Dwarfed by neighboring Australia, most of us from the other side of
the globe picture New Zealand as a tiny speck of land at the corner of
the Pacific Ocean. But in reality, the pair of islands that form the
bulk of the country stretch about the same latitudinal range as from
Albuquerque to Seattle with an equally dramatic diversity of terrain
and climate. In fact, at places like Franz Joseph Glacier, tropical
fern forests and glacial ice can be found less than a kilometer apart.|
Jeff Weekley, who has shared several prior adventures with me, joined me for the journey. For two weeks, we explored the full length of the country, road-tripping from Auckland on the northern end of the North Island down to Te Anau at the southern end of the South Island. Along the way, we saw the expected sights -- lonely beaches and snowcapped mountains -- as well as a few surprises, like a twenty-foot tall salmon and buildings in the shapes of a dog and a sheep, molded from corrugated steel.

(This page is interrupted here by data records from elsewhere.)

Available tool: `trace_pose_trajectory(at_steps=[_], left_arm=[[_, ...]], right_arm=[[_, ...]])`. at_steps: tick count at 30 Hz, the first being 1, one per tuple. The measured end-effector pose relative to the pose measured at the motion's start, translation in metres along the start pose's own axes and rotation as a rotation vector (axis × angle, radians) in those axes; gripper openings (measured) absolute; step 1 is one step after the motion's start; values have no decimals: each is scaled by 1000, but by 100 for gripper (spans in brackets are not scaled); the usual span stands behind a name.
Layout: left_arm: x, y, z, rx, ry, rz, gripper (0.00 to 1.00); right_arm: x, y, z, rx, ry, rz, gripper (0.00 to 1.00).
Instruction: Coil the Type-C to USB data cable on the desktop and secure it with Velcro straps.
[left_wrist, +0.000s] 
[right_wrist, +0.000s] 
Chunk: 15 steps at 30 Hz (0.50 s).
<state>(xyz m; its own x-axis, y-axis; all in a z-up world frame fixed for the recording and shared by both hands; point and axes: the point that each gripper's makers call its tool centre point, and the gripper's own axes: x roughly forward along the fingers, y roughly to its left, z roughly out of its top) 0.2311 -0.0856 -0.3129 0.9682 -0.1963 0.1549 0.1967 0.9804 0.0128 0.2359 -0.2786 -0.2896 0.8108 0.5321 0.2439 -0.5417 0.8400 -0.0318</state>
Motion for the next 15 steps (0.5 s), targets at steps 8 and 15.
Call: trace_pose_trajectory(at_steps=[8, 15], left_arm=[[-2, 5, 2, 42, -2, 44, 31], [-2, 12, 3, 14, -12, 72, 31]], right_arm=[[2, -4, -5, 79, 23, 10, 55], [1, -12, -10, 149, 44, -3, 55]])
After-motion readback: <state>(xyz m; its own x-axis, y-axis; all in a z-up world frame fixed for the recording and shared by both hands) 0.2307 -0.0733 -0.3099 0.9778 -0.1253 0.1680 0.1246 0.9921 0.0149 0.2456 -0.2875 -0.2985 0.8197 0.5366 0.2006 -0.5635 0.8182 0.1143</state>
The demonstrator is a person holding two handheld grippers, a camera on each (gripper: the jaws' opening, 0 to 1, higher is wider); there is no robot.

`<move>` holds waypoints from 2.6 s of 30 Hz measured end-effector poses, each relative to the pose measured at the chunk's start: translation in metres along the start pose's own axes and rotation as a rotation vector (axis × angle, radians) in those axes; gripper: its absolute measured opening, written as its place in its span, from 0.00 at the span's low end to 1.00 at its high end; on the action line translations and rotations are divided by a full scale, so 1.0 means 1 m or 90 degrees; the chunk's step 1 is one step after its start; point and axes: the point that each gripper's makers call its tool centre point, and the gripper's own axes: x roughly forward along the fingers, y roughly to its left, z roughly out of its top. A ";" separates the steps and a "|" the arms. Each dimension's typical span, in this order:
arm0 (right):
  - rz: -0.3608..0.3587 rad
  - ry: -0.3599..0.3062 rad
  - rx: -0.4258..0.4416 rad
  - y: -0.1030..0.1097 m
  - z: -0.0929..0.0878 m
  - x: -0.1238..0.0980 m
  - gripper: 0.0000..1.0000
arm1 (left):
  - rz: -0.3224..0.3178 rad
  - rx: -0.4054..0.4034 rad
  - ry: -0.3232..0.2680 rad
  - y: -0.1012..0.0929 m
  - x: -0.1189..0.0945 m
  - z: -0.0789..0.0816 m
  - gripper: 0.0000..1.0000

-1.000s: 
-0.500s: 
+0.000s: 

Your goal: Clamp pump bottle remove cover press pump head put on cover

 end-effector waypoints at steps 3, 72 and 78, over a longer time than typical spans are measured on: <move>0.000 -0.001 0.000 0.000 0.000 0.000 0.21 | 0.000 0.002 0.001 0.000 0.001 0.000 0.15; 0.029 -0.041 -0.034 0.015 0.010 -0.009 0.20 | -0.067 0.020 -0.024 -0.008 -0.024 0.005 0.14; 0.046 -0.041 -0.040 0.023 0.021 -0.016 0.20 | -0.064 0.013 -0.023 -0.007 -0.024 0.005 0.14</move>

The trip started and ended in Auckland, a young, energetic city with a great nightlife that boasts the tallest building in the southern hemisphere -- The SkyTower. From the top, visitors can get an incredible 360-degree view of the city or pay an exorbitant price for a bungee-jump, a tribute to New Zealand's adventurous tendencies.
Over two days, Jeff and I headed south to Wellington, the southernmost city of the North Island. It was there, at a local bar, that we met Daniel, a young half-Maori who has thoroughly embraced his native heritage. Daniel was more than happy to give advice on travel destinations and share his knowledge of Kiwi wildlife. We were particularly struck by his description of the kea, the world's only alpine parrot, which he described as a "cheeky bird," mischievous and totally unintimidated by humans. Daniel scrawled down a couple pages of useful notes before the three of us were finally driven out by the karaoke.
Taking the ferry to Picton on the South Island, Jeff and I continued our journey south. And just as Daniel had predicted, it wasn't long before we encountered our first keas, exactly as he had described. On a short hike, the dingy-green parrots came right up to us, checking to see if we had any food to offer before heading back into the woods. When we got back to the car, they were hanging on the radio antenna and attempting to pull the weather-stripping from around the windows. Our rental car survived the attack, but we did notice other vehicles that took more of a beating.
Wanting to get away from the roads, Jeff and I took a three-day hike along the Kepler Track. Along the route, we spent a full day above treeline with incredible views of the surrounding snowcapped peaks. We're both accustomed to a little bit more rugged conditions, the immaculate conditions of the trails and huts took us by surprise, prompting frequent jokes about their handicapped accessibility.
Even after more than a week of hiking and driving nearly the full latitudinal extent of New Zealand, it wasn't until Jeff and I reached Milford Sound that I felt I had really experienced New Zealand. There, in a narrow fiord that can only be reached through a long tunnel, steep, glacial-carved cliffs rise directly out of the sea and into the clouds. Nearly seven meters of annual rainfall feed the dozens of towering waterfalls that tumble into the ocean, some blown into a fine mist before they strike the sea.
Due to its unusual geographic conditions, Milford Sound supports marine life that can typically only survive deep in the sea. An observatory has been constructed to allow easy access to the unique environment. Visitors descend a stairway to four stories under the sea, where thick windows look out on the native species, including the rare black coral -- which is, oddly enough, brilliant white when it is still alive. Outside, plants and corals sway slightly in the surge. Growing only a centimeter a year, some of the black corals must be nearly a century old.
It's no surprise that New Zealand is home to a huge array of species that aren't found anywhere else on earth. The island country was isolated from the rest of the world for millions of years, allowing creatures to evolve in a low-pressure environment, free from the ferocious predators that drive the evolutionary process. This explains the large number of flightless birds that would have a tough time surviving anywhere else. Unfortunately, many of these unique creatures are now threatened by the introduction of foreign species that have already resulted in the extinction of more than 40 bird varieties. New Zealand has embraced these mistakes, learning from its past to try to secure a better future. This is perhaps most evident when passing through customs, where non-native plant and animal matter -- even if seemingly innocuous -- are heavily restricted.
Reaching the extent of our travels, Jeff and I made a hasty return back to Auckland via a flight from Christchurch. Two weeks was enough to sample the country, but there are still so many mountains to climb and so much left to explore -- necessitating a future return.